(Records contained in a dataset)
______

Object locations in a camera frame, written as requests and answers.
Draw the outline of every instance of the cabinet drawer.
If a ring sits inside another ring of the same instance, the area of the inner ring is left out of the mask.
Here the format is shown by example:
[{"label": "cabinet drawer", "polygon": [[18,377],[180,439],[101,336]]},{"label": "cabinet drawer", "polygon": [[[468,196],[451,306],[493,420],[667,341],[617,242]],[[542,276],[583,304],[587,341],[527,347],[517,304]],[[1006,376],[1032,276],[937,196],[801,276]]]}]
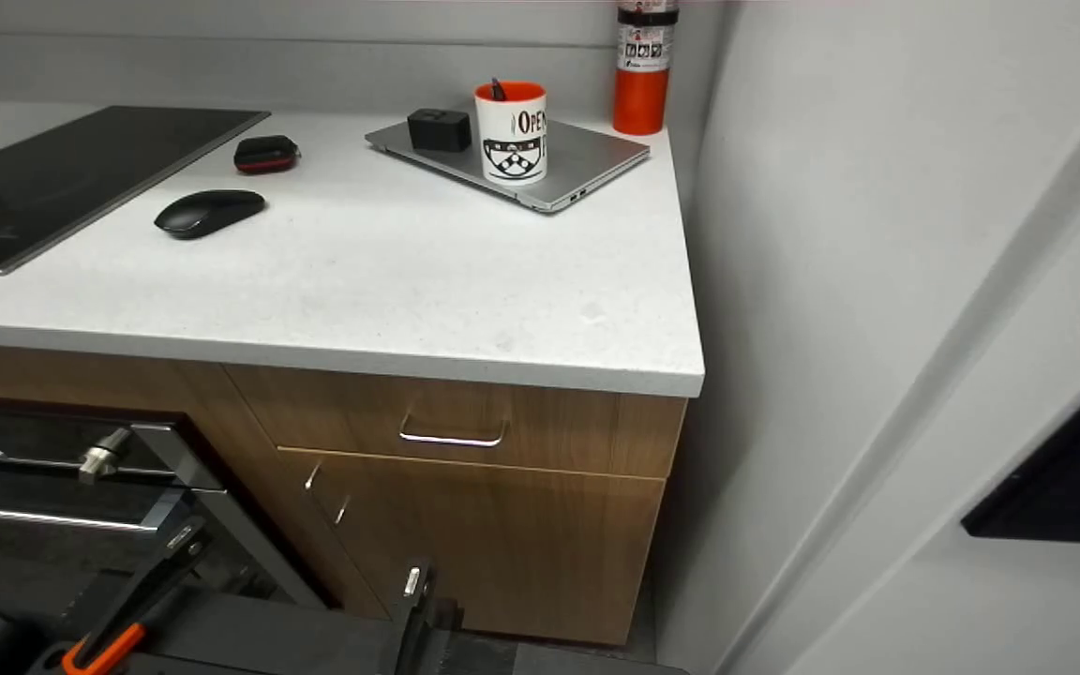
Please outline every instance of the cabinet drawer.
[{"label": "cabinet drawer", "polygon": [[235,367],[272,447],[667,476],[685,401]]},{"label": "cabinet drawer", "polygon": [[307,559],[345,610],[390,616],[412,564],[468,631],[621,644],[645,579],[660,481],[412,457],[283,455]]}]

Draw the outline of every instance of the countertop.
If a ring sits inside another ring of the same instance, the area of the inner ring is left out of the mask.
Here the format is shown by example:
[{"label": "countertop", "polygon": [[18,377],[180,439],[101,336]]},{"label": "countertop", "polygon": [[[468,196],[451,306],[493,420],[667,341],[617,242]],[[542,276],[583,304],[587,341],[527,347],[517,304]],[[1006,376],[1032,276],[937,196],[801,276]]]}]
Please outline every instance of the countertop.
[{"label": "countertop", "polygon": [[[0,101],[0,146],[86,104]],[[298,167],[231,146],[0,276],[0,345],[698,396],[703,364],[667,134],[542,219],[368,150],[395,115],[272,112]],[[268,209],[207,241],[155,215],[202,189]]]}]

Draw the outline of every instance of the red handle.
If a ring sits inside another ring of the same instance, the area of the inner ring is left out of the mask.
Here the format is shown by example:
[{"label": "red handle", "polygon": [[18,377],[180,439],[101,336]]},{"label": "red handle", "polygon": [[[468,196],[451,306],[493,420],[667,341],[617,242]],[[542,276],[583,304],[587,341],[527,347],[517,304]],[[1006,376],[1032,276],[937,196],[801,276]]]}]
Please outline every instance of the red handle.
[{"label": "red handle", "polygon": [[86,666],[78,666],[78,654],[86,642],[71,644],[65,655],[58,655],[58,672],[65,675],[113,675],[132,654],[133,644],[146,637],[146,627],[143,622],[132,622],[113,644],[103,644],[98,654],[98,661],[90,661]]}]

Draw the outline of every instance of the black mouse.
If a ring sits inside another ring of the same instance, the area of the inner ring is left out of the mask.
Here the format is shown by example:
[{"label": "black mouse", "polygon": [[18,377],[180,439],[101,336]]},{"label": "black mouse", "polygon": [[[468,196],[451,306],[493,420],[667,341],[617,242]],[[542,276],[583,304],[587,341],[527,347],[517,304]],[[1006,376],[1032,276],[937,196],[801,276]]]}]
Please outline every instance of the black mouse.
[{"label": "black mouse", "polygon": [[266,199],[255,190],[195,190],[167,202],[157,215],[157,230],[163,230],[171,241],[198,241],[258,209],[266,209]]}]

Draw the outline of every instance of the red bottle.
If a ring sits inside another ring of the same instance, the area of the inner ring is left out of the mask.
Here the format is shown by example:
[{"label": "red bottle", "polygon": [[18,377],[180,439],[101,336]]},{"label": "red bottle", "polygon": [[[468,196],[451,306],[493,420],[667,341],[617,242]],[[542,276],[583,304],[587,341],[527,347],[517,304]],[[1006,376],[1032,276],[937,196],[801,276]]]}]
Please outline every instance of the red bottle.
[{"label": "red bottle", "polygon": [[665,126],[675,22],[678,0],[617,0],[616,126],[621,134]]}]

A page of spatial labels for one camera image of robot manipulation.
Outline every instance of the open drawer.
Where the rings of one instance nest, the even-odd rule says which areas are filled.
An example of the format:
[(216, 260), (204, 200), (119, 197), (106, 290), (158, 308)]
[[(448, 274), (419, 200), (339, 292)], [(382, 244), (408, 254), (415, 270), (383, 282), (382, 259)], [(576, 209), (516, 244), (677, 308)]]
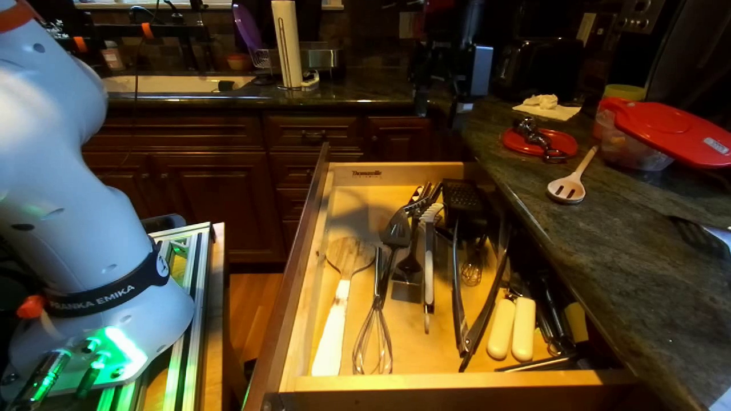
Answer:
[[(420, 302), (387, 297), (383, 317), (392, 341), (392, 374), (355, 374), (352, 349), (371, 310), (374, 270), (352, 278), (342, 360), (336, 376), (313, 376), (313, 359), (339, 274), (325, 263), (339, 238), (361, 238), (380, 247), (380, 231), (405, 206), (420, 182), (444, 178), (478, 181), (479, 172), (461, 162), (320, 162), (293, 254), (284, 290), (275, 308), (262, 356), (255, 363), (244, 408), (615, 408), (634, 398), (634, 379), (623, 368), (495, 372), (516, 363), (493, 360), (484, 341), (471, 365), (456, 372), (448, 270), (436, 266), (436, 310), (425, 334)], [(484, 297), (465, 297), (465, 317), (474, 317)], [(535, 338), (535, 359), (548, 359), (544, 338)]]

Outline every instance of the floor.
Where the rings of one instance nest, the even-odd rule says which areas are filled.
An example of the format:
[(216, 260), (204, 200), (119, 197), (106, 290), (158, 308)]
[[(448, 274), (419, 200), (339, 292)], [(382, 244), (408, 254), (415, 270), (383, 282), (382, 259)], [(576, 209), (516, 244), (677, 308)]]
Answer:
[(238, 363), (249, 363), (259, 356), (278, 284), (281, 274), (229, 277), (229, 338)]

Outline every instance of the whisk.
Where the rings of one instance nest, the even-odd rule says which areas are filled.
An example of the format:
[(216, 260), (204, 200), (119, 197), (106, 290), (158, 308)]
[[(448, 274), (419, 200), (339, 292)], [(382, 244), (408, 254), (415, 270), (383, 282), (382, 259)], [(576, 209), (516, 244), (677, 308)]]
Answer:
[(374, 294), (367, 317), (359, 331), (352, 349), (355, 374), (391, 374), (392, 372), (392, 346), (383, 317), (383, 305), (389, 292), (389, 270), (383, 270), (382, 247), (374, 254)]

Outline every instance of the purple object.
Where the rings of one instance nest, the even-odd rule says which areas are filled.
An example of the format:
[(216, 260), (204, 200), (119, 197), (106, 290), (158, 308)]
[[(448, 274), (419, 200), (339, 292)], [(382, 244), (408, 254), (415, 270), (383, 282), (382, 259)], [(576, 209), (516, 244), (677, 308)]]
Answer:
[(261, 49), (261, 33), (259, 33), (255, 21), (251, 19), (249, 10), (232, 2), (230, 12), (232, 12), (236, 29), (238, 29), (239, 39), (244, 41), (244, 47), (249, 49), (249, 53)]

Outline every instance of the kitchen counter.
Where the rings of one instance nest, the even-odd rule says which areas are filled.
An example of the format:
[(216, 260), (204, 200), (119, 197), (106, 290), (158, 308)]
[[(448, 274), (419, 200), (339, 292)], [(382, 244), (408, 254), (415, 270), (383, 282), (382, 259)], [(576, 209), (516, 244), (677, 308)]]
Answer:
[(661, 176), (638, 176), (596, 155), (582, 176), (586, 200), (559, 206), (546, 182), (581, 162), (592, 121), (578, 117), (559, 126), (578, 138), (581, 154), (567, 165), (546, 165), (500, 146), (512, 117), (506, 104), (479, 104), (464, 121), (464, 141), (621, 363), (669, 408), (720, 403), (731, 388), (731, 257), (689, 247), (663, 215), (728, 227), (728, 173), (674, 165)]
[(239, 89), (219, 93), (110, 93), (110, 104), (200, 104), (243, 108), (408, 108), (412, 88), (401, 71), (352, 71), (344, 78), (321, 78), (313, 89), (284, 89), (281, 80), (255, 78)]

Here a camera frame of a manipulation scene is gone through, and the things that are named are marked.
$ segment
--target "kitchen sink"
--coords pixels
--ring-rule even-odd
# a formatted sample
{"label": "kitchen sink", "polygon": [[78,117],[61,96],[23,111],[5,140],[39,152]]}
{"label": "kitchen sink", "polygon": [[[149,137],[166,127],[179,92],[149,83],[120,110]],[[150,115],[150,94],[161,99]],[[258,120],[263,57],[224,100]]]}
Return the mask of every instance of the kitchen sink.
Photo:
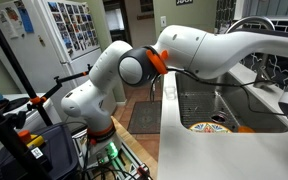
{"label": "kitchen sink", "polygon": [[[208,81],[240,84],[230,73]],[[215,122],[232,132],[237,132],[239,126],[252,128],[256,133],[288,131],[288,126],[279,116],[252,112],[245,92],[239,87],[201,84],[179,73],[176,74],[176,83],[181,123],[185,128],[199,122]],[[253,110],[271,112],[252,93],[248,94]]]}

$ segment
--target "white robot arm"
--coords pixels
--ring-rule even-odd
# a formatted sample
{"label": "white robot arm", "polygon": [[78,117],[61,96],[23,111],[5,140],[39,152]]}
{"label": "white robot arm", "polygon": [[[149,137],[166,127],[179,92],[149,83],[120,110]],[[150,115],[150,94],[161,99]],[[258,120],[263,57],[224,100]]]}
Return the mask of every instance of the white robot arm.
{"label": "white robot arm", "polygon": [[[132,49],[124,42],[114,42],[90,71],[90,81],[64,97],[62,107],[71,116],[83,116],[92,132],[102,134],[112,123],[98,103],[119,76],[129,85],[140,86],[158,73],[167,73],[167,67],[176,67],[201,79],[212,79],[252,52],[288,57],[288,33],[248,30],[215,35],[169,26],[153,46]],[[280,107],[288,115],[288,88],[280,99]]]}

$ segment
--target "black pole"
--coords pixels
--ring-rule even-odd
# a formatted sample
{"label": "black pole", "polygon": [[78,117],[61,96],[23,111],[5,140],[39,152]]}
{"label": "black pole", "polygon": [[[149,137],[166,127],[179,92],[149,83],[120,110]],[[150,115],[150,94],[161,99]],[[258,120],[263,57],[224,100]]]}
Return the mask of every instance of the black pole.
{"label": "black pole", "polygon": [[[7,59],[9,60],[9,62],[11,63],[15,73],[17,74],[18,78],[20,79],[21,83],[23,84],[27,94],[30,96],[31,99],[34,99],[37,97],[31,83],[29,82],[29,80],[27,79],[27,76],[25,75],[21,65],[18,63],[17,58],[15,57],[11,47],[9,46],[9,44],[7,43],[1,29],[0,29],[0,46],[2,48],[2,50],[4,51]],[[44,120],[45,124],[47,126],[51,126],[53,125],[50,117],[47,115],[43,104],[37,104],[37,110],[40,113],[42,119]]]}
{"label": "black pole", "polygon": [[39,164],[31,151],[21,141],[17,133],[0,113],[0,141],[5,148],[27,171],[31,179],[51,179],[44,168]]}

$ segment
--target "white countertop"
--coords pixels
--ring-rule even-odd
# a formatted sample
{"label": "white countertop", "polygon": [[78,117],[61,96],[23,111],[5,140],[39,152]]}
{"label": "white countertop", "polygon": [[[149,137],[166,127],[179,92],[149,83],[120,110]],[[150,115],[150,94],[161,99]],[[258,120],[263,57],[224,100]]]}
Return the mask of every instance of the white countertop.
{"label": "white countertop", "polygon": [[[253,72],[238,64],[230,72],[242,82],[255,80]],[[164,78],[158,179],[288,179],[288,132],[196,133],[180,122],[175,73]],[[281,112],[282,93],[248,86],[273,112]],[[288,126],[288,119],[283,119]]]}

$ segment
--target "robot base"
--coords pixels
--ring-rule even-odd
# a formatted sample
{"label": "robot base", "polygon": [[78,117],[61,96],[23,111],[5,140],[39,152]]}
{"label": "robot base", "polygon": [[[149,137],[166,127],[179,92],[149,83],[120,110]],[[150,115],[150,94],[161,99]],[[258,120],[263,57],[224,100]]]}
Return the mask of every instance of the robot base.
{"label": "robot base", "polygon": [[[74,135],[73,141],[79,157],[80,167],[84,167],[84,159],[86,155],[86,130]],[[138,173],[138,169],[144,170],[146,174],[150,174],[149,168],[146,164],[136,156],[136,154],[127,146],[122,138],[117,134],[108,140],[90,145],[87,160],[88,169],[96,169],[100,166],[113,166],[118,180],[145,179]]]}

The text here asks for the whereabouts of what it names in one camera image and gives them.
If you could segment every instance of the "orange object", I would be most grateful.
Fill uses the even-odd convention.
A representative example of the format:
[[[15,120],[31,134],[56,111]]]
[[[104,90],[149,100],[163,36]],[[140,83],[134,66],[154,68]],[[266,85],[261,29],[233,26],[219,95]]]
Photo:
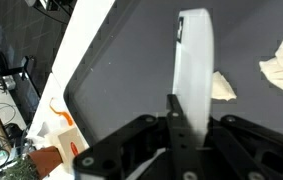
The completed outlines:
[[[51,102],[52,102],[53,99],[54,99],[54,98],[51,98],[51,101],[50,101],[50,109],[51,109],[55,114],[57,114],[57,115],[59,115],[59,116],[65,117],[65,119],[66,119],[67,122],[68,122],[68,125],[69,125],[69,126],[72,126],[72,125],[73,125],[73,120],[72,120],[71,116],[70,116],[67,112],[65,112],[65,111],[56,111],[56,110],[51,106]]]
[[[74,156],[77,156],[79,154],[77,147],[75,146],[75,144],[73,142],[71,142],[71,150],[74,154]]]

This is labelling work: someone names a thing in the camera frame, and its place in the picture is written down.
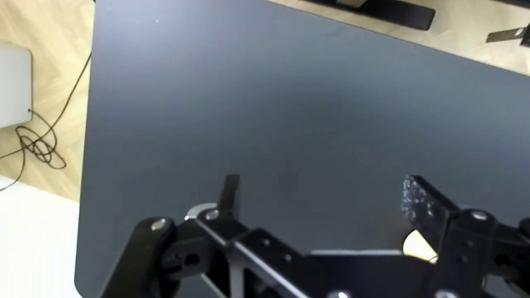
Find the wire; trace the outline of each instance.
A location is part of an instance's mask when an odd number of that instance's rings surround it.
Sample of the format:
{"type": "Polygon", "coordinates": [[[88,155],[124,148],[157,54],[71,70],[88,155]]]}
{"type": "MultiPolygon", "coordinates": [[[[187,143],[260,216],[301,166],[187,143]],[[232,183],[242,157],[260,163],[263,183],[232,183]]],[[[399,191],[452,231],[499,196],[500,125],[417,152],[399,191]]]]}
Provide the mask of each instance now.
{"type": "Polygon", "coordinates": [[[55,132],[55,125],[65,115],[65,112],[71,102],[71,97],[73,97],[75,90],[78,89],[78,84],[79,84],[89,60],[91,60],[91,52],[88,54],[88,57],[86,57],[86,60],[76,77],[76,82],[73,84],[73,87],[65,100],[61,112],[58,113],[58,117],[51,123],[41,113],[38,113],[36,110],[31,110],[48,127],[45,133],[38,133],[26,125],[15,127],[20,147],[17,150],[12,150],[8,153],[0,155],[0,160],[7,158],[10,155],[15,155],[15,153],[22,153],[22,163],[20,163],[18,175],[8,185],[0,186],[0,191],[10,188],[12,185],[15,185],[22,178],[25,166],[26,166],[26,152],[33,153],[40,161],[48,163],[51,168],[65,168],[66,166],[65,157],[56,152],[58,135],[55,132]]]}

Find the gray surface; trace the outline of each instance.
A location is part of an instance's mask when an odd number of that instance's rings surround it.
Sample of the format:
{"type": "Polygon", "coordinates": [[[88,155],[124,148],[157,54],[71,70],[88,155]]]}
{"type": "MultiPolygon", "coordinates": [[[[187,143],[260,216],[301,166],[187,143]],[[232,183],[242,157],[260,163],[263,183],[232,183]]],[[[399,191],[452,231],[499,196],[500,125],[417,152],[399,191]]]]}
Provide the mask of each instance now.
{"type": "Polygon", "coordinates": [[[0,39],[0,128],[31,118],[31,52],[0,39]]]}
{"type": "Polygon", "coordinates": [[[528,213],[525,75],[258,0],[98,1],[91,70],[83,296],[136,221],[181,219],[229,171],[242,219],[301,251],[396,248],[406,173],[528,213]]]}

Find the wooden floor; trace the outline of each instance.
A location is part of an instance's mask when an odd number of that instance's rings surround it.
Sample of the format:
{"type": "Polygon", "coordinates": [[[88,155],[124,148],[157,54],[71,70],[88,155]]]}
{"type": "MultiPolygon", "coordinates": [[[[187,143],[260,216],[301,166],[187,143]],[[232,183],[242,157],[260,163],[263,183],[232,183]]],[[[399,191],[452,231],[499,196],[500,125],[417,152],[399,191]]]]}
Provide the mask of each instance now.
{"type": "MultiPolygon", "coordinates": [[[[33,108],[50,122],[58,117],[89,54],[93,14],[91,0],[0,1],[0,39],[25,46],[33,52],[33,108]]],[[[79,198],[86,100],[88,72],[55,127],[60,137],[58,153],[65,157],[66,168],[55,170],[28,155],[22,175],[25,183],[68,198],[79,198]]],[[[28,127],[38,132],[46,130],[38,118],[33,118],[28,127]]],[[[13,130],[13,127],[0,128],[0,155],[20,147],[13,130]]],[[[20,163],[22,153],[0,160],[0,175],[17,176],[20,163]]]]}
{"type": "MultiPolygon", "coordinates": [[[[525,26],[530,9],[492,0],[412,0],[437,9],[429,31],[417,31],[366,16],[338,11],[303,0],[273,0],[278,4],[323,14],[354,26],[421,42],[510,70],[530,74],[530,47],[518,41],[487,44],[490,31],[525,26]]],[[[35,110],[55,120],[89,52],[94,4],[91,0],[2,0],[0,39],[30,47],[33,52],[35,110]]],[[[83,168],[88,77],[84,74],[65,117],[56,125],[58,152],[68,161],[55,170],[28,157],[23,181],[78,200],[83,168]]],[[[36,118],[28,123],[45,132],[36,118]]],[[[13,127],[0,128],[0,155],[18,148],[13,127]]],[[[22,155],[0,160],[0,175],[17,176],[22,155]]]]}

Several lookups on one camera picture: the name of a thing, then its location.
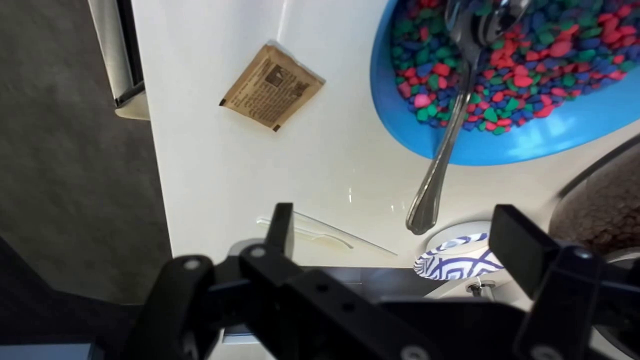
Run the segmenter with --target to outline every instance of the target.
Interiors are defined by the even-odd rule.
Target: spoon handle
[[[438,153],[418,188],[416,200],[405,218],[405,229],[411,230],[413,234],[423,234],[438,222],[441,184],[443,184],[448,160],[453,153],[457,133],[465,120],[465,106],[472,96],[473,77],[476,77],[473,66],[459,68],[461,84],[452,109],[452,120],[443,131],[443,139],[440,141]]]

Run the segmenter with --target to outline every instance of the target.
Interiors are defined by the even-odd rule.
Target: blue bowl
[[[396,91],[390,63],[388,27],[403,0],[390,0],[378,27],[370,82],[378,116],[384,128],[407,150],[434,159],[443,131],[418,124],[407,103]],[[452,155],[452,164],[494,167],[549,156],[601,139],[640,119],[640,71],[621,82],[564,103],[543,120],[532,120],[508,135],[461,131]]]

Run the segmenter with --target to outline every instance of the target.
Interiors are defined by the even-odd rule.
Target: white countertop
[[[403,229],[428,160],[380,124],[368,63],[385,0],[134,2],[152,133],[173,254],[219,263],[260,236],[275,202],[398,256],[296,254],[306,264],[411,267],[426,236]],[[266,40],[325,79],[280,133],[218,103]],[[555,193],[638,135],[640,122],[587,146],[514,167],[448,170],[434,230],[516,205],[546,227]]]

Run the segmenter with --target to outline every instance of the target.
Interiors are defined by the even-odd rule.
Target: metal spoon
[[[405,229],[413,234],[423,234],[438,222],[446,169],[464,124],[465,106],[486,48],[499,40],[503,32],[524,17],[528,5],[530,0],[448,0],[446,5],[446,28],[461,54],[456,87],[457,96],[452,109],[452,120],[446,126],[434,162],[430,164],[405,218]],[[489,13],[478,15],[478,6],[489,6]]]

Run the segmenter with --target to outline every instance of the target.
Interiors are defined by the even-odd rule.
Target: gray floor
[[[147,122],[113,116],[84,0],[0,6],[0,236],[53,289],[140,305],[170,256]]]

______

WHAT THE TASK ASKS:
Your answer should be a single number: the count of lines in the data that include the word "names".

REPLY TO THE EXERCISE:
2